(PROVIDED ENTRIES)

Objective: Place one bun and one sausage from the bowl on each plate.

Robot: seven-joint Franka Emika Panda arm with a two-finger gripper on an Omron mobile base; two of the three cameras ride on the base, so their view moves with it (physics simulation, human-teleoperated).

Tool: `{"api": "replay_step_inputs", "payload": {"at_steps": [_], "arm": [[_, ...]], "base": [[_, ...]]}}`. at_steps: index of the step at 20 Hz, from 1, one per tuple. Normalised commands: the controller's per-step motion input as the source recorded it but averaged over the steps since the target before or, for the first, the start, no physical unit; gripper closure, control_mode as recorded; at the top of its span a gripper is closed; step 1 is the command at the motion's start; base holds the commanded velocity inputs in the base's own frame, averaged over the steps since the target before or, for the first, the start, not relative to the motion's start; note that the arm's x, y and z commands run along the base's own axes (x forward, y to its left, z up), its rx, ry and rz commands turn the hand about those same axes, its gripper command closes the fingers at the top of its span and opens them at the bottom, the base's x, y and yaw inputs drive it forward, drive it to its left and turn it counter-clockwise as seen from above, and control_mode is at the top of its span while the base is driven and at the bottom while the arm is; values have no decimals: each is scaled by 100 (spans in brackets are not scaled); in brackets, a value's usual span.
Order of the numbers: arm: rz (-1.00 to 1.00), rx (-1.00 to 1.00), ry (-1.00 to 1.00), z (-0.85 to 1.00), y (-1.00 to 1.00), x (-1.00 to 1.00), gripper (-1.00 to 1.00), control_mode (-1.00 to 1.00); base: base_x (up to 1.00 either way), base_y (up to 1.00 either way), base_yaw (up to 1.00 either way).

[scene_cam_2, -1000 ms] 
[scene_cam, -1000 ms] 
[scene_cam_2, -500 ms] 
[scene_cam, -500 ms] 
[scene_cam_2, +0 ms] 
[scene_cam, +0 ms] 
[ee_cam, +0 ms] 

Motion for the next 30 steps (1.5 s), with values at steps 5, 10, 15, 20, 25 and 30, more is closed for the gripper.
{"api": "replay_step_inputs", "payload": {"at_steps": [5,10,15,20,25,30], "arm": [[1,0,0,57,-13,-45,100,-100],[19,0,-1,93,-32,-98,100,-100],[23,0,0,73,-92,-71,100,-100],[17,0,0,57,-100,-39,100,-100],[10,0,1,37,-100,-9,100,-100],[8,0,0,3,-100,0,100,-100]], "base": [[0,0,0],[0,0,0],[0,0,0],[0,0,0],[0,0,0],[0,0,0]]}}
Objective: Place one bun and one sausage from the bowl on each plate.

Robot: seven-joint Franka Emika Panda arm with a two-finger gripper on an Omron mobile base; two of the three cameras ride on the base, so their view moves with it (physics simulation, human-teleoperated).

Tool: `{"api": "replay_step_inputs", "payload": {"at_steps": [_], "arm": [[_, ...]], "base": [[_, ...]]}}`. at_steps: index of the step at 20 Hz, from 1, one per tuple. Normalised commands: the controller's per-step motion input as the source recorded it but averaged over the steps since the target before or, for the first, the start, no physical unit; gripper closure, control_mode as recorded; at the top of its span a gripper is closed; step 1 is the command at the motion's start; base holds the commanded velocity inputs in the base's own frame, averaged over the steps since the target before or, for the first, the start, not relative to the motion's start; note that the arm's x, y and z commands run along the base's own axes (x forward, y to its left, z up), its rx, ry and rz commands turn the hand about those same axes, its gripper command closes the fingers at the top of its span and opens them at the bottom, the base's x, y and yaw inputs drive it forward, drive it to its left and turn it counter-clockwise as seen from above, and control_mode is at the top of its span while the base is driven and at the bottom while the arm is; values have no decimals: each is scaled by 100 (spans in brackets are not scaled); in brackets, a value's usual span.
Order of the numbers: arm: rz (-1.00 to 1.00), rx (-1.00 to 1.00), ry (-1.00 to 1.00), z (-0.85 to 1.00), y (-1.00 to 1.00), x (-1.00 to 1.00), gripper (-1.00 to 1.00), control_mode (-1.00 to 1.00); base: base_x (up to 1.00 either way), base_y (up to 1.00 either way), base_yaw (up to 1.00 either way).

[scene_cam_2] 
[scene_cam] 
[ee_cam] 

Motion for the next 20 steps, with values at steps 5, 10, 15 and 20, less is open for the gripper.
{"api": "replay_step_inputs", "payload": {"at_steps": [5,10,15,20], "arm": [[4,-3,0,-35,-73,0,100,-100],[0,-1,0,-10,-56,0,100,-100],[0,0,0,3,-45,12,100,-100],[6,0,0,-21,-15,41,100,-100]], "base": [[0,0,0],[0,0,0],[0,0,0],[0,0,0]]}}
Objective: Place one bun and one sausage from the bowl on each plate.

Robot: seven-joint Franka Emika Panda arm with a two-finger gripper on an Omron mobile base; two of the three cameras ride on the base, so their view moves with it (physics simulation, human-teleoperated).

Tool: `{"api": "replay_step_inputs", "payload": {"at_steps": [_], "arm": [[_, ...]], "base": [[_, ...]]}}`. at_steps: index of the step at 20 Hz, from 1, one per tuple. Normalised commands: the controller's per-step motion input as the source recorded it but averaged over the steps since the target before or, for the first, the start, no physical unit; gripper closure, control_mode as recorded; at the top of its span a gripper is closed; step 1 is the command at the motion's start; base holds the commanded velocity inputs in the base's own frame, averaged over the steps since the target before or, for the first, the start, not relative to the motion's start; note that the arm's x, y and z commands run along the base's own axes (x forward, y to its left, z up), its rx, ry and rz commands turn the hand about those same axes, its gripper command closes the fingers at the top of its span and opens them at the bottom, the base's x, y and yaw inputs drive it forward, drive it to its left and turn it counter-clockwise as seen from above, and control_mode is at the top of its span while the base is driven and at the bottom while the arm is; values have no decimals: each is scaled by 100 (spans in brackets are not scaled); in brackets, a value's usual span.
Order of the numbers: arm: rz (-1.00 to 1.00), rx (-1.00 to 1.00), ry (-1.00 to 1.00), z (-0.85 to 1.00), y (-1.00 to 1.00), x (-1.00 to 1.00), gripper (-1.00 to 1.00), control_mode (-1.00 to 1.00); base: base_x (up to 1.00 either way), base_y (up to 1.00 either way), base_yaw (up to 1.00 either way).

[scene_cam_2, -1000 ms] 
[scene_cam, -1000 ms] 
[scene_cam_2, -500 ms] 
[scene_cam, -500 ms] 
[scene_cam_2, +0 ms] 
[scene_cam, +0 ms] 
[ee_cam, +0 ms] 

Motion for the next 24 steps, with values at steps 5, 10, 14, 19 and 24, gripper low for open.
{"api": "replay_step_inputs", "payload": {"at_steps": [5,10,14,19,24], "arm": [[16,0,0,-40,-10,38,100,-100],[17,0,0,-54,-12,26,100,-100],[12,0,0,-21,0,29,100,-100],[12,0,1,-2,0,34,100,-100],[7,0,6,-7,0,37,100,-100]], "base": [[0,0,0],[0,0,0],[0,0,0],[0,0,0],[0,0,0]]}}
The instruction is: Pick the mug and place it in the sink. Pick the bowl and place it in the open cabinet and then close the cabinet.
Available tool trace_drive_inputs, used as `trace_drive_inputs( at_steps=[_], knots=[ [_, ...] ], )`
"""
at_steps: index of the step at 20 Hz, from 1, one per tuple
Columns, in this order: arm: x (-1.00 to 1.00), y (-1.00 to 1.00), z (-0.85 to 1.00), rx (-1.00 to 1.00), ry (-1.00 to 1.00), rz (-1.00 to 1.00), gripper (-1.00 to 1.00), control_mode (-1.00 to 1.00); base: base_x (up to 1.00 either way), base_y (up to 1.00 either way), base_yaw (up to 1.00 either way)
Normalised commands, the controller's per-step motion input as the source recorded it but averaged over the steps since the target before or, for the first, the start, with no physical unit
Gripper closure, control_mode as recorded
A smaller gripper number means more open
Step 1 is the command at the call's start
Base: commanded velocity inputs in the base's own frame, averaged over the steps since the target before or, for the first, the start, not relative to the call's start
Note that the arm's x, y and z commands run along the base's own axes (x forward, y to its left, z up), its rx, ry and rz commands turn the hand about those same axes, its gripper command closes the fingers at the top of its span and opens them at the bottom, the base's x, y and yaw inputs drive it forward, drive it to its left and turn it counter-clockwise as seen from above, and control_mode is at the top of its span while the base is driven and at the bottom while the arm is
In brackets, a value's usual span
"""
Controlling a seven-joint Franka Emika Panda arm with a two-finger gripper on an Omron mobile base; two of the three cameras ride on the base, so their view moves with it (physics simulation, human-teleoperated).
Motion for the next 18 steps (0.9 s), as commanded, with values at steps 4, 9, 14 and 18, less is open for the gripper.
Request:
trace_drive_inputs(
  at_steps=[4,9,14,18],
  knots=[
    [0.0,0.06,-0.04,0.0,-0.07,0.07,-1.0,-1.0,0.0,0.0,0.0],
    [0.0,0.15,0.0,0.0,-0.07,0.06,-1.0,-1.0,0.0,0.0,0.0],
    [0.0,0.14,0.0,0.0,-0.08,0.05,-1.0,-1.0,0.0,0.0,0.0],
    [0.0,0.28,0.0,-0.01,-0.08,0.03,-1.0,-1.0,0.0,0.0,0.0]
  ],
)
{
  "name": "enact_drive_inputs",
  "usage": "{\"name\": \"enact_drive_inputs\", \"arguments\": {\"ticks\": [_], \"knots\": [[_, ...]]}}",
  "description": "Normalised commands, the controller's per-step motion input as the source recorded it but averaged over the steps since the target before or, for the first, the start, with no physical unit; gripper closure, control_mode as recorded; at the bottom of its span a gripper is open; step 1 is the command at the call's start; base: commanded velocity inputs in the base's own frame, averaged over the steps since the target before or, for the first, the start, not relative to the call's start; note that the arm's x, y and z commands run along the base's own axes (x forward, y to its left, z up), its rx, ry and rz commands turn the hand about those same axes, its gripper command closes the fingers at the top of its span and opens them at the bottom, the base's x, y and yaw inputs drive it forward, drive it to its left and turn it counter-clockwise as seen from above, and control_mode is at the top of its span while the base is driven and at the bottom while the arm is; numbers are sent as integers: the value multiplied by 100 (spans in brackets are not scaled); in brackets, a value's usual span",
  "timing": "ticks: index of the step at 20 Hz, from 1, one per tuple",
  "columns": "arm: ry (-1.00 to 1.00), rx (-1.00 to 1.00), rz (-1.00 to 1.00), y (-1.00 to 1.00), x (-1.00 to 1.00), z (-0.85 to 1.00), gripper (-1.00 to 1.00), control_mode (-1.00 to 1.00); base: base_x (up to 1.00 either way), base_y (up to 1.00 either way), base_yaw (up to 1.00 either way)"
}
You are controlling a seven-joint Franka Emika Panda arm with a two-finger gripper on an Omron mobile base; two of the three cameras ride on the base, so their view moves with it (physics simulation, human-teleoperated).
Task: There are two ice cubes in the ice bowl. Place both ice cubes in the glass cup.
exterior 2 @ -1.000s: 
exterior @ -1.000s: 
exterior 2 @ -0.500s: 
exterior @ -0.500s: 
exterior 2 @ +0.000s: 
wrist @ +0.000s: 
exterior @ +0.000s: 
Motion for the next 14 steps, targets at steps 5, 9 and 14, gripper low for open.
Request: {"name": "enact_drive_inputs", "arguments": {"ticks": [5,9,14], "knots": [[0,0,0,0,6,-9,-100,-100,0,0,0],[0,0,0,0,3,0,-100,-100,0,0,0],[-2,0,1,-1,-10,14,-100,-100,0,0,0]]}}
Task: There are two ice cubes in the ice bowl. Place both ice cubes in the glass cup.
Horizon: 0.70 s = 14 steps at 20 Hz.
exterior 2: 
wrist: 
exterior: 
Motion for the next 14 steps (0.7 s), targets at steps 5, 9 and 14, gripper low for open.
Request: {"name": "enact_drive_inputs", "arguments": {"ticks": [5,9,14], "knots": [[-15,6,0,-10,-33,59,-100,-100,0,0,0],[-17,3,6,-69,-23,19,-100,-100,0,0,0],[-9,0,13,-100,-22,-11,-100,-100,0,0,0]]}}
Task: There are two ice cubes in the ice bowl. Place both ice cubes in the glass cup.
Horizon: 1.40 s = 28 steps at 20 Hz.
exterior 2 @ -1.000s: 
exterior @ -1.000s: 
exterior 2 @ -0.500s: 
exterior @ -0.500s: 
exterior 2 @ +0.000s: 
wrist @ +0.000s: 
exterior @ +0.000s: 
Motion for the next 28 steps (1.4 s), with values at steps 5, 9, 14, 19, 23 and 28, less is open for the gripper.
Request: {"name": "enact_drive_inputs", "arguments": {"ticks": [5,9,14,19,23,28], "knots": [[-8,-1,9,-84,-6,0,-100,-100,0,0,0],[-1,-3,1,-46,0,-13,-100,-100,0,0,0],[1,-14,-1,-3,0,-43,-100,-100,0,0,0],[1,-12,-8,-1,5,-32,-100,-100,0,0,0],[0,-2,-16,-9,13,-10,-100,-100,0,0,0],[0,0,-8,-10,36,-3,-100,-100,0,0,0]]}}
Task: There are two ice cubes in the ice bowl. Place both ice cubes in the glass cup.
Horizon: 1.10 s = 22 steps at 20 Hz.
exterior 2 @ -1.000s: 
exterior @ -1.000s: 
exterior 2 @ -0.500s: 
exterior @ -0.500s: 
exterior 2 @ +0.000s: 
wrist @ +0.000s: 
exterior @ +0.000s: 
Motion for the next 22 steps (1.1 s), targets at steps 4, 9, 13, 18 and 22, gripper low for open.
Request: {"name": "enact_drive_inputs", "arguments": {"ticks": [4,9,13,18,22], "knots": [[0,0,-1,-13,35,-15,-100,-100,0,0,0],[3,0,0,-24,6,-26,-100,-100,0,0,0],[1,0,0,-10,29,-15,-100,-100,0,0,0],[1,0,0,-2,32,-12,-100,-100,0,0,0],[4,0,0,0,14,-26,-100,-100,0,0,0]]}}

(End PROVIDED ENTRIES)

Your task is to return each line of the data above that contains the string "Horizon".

Horizon: 0.70 s = 14 steps at 20 Hz.
Horizon: 1.40 s = 28 steps at 20 Hz.
Horizon: 1.10 s = 22 steps at 20 Hz.

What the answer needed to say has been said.